After a mixed second quarter (Q2), there are multiple tailwinds for Indian tyre companies. Higher volumes from automotive makers (especially the original equipment manufacturer segment) and steady replacement demand are key drivers on the top-line front. The bigger trigger, however, is the easing of commodity prices on the back of falling crude oil-related inputs, as well as natural rubber prices. Together, the two account for over 60 per cent of the raw material cost as a percentage of sales.
Among listed stocks, CEAT has made the most gains over the past month, as well over three months, rising 11 per cent and 27 per cent, respectively.
Most other tyre stocks have underperformed the market over the past month with a fall of 2-3 per cent.
Balkrishna Industries (Balkrishna) is the only major tyre stock to underperform over a three-month period with a 19 per cent drop as a consequence of demand worries in Europe.
Although revenue growth for the leading players was healthy and upwards of 16 per cent year-on-year, margin performance was mixed.
While CEAT reported an expansion in gross margin on a sequential basis by 82 basis points (bps), Apollo Tyres saw a 10-bp increase.
MRF, on the other hand, saw its gross margins slip 179 bps as price hikes initiated were not able to offset the rise in input costs. Balkrishna, which caters to export markets, too, saw a 220-bp sequential margin contraction in view of higher raw material costs.
Says Nithya Debbadi, assistant vice-president and sector head-corporate ratings, ICRA, “For the fourth straight quarter, industry profit margins remain affected by the effect of elevated input and freight costs. With the softening prices of natural rubber and crude oil derivatives since July this year and a stable pricing environment, the industry’s margins will witness expansion in the second half of 2022-23 (FY23).”
While crude oil prices have dropped by over 35 per cent since their highs in March on China Covid outbreak, sluggish economic growth, and lower crude oil consumption, natural rubber futures prices recently hit multi-year lows.
Natural rubber prices have been under pressure due to concern about global recession, supply-chain issues, and weak China demand for tyres.
In an earlier report, Motilal Oswal Research estimated that a 10 per cent change in natural rubber/synthetic rubber/carbon black prices (over its 2021-22, or FY22, average) is expected to change the operating profit margin by 160 bps/80 bps/100 bps, respectively.
While higher raw material prices put pressure on volumes and margins, lower prices give tyre companies the flexibility to raise prices, especially in the replacement market.
Analysts, led by Joseph George, of IIFL Research believe that MRF’s underperformance on the margin front is a structural positive for the industry.
MRF’s low margin also lowers the risk of price cuts when input costs fall, say analysts at the brokerage.

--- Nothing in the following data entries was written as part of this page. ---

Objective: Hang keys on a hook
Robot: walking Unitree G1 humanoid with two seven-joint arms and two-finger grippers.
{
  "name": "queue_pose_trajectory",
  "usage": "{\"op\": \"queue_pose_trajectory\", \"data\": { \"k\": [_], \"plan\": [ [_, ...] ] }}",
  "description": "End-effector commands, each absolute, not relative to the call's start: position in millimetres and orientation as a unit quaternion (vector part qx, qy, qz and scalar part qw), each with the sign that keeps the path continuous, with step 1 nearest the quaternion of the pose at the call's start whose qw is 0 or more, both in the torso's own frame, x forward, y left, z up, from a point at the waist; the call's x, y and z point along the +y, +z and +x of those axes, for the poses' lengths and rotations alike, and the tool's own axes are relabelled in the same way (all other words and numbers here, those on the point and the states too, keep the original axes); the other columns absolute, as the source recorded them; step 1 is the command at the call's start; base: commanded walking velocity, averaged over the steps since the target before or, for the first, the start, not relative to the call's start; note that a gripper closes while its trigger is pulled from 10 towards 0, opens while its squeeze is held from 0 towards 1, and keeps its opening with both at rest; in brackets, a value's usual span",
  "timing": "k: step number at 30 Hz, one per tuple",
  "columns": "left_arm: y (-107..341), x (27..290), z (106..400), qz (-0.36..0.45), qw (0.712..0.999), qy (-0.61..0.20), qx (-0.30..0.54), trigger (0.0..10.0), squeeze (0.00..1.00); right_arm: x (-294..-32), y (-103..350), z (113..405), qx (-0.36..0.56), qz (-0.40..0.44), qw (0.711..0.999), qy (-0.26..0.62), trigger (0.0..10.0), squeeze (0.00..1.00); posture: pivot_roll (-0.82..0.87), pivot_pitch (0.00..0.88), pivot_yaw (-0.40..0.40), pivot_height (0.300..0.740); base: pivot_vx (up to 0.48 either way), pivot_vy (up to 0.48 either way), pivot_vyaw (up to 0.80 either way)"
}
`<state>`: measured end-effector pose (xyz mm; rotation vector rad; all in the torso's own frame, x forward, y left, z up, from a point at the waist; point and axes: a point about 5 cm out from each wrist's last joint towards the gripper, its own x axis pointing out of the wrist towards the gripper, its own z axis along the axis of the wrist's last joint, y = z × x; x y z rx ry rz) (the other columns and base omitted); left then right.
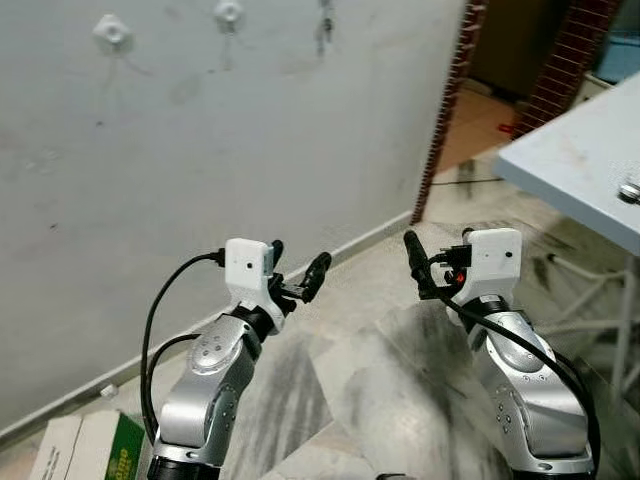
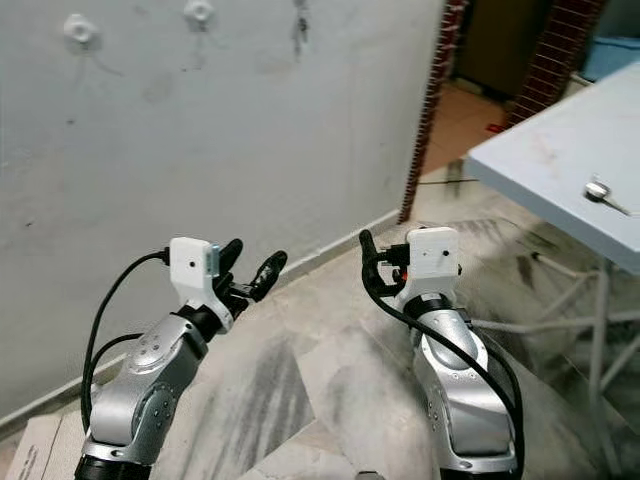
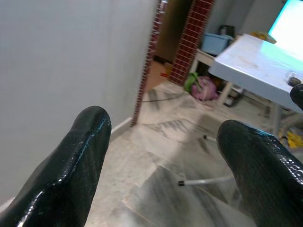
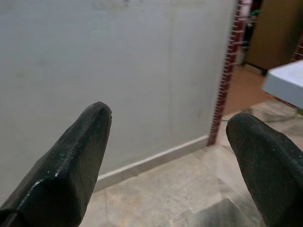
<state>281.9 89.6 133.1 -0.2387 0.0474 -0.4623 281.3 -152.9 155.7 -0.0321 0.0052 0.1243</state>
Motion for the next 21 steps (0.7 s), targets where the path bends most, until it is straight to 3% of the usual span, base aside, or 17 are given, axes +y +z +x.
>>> {"op": "queue_pose_trajectory", "data": {
  "k": [1,21],
  "plan": [
    [134.9,91.0,283.8,-0.112,0.967,-0.227,0.020,10.0,0.00,-152.8,156.7,282.6,0.002,-0.019,0.998,0.061,10.0,0.00,-0.09,0.107,0.056,0.740,0.000,0.000,-0.79],
    [133.9,92.1,285.1,-0.112,0.969,-0.217,0.022,10.0,0.00,-156.5,158.6,283.3,-0.005,-0.034,0.998,0.043,10.0,0.00,-0.09,0.113,0.057,0.740,0.000,0.000,-0.78]
  ]
}}
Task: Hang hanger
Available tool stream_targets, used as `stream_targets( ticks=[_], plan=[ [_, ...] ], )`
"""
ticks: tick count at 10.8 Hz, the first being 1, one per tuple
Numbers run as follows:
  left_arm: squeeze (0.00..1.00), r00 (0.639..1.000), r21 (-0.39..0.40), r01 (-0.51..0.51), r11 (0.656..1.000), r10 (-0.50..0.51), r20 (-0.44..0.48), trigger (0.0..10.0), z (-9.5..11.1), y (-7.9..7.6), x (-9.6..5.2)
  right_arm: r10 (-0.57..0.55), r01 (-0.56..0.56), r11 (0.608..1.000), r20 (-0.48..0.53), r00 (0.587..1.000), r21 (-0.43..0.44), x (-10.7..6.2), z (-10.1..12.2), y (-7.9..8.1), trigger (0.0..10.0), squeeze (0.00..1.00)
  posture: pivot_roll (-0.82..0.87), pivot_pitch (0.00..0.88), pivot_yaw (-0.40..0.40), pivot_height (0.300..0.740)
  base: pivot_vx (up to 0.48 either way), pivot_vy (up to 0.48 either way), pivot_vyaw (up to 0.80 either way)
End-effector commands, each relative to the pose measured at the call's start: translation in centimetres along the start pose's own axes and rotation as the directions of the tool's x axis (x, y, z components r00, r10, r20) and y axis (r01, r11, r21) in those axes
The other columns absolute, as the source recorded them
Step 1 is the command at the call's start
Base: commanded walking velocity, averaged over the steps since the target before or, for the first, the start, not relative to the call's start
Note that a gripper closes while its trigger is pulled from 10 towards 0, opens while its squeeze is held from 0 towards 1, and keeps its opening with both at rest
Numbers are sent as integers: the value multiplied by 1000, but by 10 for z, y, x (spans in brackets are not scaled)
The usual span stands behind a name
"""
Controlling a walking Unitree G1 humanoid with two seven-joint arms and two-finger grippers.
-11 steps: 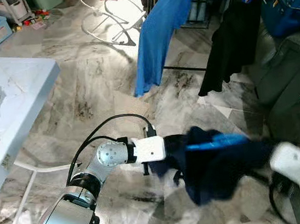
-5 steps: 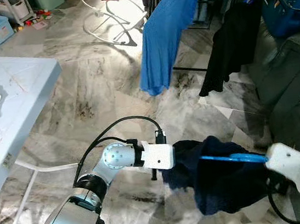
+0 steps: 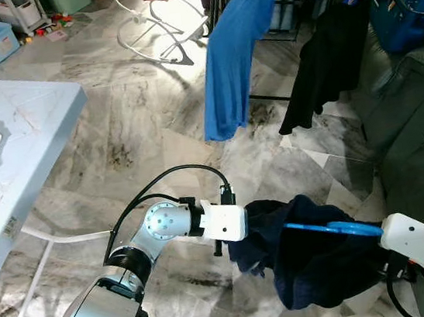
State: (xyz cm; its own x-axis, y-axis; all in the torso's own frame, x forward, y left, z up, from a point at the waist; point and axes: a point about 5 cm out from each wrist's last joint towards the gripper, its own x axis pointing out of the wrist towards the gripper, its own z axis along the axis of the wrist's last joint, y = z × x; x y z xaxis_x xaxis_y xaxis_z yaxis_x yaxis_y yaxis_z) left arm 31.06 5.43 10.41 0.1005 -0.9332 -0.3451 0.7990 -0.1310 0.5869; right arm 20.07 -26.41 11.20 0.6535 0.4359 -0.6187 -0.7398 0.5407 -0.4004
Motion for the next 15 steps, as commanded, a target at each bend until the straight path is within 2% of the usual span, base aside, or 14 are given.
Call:
stream_targets(
  ticks=[1, 3, 7, 10, 11, 12, 13, 14, 15],
  plan=[
    [0, 999, 23, -19, 1000, 18, 40, 0, 6, 3, 2, -16, 16, 1000, -17, 1000, -2, -4, -4, -4, 0, 0, 37, 154, -90, 740, 0, 0, 0],
    [0, 1000, 14, -15, 1000, 15, 25, 0, 3, 1, 2, -39, 38, 999, -27, 999, -23, -5, -5, -7, 0, 0, 35, 154, -89, 740, 0, 0, 0],
    [0, 1000, 22, -15, 1000, 15, 3, 0, 1, 2, 0, -61, 61, 998, -23, 998, -10, -14, -8, -7, 0, 0, 32, 152, -87, 740, 0, 0, 0],
    [0, 1000, 16, -21, 1000, 21, 2, 0, 3, 3, 4, -58, 58, 998, -8, 998, 3, -11, -6, -4, 0, 0, 31, 145, -89, 740, 0, 0, 0],
    [0, 998, 2, -60, 998, 60, -2, 0, 2, 6, 4, -70, 70, 997, 1, 998, 22, -10, -6, -2, 0, 0, 33, 143, -91, 740, 0, 0, 0],
    [149, 993, -19, -121, 992, 121, -4, 627, 2, 10, 5, -86, 86, 995, -1, 996, 50, -6, -8, 3, 0, 0, 37, 140, -95, 740, 0, 0, 0],
    [471, 990, -11, -140, 990, 140, 0, 745, 3, 11, 5, -110, 110, 992, -2, 994, 66, -3, -10, 5, 0, 0, 39, 139, -98, 740, 0, 0, 0],
    [859, 989, -16, -150, 989, 150, -5, 1529, 2, 10, 5, -191, 190, 978, 3, 982, 87, 4, -12, 3, 0, 0, 40, 138, -99, 740, 0, 0, 0],
    [922, 986, -15, -164, 986, 164, -12, 1804, 1, 10, 4, -220, 219, 971, 5, 975, 95, 6, -12, 3, 0, 0, 41, 137, -100, 740, 0, 0, 0]
  ],
)
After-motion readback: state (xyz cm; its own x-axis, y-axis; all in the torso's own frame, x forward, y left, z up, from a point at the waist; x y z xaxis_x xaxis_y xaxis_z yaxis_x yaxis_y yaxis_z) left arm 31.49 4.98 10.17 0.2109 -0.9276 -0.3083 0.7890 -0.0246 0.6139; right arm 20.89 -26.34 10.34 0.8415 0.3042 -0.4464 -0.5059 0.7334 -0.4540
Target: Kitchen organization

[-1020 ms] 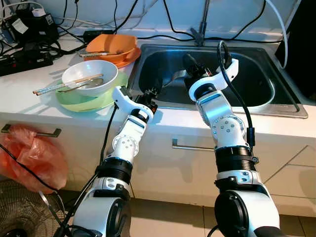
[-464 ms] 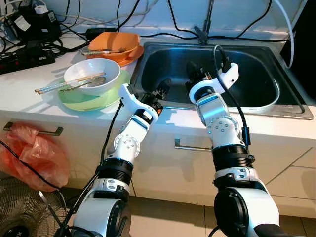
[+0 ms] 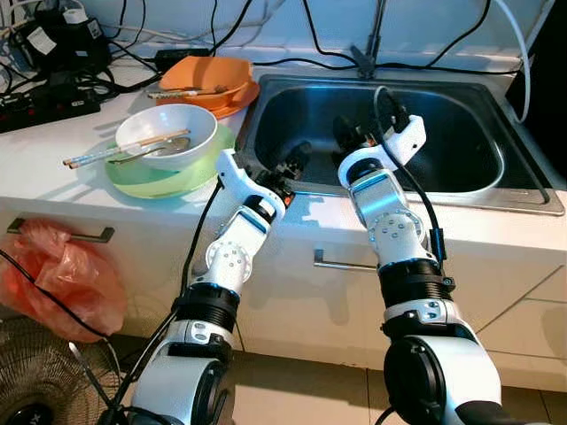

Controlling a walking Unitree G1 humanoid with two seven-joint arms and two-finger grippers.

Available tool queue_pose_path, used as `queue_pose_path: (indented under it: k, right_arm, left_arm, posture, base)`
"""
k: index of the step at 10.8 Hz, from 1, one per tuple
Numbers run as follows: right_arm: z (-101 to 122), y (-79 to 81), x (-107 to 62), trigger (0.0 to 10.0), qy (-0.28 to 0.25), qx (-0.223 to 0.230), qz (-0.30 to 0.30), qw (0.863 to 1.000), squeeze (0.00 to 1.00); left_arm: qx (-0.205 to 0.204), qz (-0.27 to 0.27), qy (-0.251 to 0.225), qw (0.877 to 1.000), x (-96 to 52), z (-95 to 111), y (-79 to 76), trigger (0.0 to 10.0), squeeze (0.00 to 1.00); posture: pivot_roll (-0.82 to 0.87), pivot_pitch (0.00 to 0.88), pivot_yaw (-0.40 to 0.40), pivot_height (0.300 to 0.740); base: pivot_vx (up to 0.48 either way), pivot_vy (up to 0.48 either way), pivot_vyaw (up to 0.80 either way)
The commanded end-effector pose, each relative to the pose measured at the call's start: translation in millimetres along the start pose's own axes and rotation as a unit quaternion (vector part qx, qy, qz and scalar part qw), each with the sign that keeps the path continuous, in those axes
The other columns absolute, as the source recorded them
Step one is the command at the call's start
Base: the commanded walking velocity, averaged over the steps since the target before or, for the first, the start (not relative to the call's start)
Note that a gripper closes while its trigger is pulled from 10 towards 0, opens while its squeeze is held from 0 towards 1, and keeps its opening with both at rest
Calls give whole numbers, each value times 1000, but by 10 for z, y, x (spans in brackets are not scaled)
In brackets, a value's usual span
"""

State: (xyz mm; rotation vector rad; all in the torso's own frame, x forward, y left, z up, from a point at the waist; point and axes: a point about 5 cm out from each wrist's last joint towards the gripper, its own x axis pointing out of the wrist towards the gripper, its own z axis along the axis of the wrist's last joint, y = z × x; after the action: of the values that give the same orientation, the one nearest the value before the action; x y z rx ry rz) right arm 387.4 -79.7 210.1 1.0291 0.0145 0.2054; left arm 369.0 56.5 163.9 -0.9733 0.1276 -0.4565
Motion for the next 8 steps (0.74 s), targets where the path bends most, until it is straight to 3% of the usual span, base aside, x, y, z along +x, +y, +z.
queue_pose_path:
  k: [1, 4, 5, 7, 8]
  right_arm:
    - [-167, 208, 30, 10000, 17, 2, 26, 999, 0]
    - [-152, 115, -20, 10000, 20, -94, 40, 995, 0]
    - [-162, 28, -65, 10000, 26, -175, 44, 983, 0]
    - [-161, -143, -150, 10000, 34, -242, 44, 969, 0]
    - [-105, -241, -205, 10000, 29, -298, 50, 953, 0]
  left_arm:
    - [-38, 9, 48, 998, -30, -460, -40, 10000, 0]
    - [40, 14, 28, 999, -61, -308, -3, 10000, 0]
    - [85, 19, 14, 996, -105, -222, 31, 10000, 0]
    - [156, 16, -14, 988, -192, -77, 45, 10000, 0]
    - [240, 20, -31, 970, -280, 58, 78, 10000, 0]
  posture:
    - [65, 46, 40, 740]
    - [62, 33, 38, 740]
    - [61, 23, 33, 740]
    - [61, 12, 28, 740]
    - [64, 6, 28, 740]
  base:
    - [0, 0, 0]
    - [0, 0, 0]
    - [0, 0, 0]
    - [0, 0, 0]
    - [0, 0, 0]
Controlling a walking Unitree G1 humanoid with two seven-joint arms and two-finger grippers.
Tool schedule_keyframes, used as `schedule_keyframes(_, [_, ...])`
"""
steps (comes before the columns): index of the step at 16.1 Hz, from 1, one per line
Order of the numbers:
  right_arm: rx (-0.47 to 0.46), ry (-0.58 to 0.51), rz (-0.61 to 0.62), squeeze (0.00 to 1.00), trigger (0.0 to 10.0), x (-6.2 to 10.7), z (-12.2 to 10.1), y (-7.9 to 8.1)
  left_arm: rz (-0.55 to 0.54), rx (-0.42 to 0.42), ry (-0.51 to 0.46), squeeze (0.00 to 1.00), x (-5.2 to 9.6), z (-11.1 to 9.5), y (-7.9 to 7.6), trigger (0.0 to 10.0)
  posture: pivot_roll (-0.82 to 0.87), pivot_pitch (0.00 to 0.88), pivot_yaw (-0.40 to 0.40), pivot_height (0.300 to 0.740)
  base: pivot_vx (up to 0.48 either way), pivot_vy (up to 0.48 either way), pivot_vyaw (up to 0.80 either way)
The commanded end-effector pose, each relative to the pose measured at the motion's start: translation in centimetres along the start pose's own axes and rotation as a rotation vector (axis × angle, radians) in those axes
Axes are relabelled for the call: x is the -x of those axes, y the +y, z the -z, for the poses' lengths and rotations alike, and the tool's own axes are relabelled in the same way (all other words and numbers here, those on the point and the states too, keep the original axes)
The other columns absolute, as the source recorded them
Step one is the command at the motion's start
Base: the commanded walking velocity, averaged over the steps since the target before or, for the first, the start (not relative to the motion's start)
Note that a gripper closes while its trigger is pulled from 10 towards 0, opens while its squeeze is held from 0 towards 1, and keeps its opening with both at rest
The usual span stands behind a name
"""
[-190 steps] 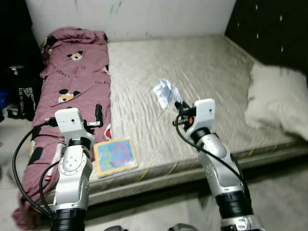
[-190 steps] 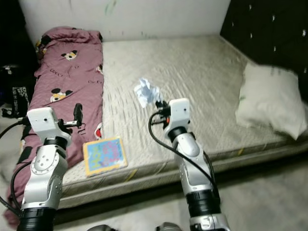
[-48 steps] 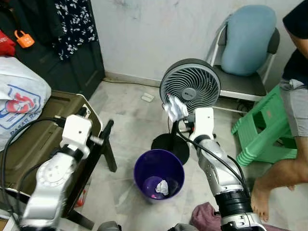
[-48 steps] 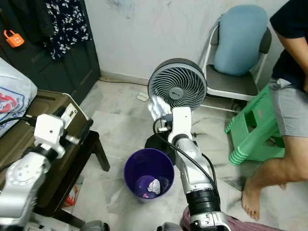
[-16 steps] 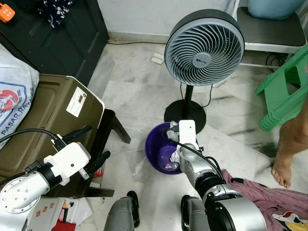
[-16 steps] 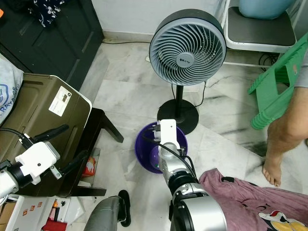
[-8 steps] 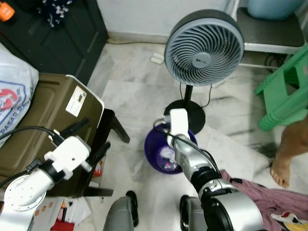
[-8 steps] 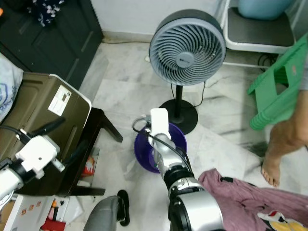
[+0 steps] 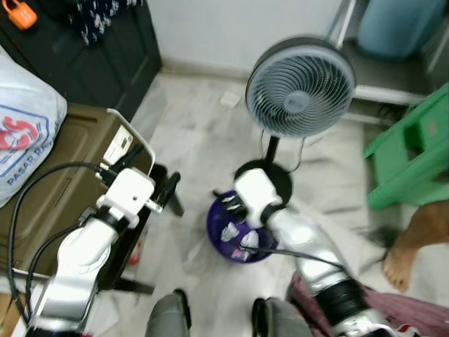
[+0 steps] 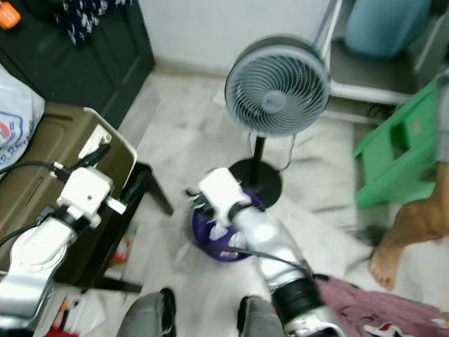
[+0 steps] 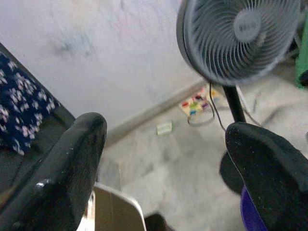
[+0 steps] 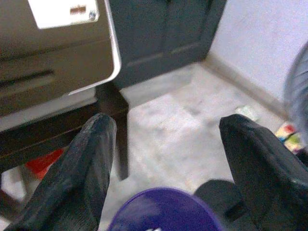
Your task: Clean up the room
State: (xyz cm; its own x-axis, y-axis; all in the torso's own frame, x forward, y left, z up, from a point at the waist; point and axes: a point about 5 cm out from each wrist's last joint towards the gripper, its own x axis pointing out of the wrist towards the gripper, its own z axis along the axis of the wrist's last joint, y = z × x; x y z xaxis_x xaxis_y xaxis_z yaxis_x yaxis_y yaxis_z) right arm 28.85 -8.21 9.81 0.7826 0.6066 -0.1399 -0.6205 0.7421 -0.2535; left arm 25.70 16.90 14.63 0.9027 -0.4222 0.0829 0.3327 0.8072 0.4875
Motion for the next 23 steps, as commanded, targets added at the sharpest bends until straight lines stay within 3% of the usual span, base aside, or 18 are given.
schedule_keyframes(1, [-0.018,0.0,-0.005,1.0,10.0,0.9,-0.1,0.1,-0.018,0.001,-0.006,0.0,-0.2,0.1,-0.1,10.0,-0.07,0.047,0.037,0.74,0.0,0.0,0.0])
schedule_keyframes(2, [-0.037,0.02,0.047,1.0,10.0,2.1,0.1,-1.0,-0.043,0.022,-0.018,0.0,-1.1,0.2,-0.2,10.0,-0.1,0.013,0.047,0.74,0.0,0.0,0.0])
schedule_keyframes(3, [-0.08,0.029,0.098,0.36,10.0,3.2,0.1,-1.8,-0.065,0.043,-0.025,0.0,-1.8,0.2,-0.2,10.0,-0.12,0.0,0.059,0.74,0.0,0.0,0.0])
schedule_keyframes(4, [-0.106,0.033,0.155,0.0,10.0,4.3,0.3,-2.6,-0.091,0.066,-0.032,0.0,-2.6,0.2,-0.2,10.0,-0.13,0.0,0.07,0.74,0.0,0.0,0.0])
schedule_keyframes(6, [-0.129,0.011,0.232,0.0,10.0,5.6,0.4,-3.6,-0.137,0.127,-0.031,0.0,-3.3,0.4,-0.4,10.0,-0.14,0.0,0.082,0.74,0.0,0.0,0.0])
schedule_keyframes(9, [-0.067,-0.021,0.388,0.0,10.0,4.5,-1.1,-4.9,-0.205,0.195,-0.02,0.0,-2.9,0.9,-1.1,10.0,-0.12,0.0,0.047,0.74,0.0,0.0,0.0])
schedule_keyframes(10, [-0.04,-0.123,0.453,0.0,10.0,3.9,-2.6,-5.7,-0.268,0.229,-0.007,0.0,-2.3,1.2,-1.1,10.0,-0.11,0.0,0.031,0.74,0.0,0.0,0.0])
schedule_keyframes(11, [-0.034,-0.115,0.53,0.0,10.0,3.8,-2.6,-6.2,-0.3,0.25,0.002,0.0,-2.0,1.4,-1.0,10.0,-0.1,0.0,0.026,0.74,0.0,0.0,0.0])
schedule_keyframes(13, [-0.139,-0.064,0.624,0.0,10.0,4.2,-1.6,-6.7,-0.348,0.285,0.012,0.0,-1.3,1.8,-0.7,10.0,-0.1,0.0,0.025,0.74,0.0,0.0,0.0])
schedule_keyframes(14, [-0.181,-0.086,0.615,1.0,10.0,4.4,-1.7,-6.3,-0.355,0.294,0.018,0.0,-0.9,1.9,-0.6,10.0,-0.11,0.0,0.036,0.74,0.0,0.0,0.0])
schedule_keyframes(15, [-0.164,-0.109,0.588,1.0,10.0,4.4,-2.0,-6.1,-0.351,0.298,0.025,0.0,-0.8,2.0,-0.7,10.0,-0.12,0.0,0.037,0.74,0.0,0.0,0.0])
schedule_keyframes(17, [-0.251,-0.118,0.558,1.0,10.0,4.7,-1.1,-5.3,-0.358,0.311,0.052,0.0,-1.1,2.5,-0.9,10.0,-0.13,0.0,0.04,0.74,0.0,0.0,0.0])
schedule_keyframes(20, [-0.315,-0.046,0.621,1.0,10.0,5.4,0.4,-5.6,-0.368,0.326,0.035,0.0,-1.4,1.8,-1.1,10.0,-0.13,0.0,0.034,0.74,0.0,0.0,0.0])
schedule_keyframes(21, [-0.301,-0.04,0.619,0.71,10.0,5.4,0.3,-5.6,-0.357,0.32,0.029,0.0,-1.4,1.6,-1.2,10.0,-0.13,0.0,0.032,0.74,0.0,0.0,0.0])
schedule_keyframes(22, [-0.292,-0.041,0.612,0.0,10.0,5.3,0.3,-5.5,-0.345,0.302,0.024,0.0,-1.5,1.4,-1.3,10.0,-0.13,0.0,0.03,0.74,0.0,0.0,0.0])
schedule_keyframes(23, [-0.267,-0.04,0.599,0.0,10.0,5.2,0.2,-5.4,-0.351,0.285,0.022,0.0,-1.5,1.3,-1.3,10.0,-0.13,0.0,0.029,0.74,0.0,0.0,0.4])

Analysts have cut the FY23 earnings per share of MRF due to high raw material costs.
Brokerages have a ‘buy’ on Apollo Tyres and CEAT.
Motilal Oswal Research believes that among peers, Apollo Tyres offers the best blend of earnings growth and cheap
valuations. The stock is available at just under 12x its 2023-24 (FY24) earnings estimates.
In addition to Apollo Tyres, IIFL Research has a ‘buy’ on CEAT and has upgraded its earnings estimates after Q2 results by 79 per cent for FY23 and 16 per cent for FY24. It expects CEAT’s margins to improve from the present-day 7 per cent to a normalised 10-11 per cent by the fourth quarter of FY24.
Balkrishna, which continues to outperform on the export growth front, is also expected to do well. ICICI Securities has increased its revenue growth assumptions to 16 per cent over FY22-24 on 9 per cent volume growth, given better cost arbitrage, rising focus on improving off-the-road tyre market share, and scaling up of large diameter tyres.
JK Tyre finds mention on the ‘buy’ list due to a robust product basket, regular price hikes, likely revival in replacement demand, healthy export potential, and margin expansion in India and Mexico operations. Reliance Securities has a ‘buy’ rating on the stock as it also offers the additional comfort on valuations at 7.6x its FY24 earnings estimates.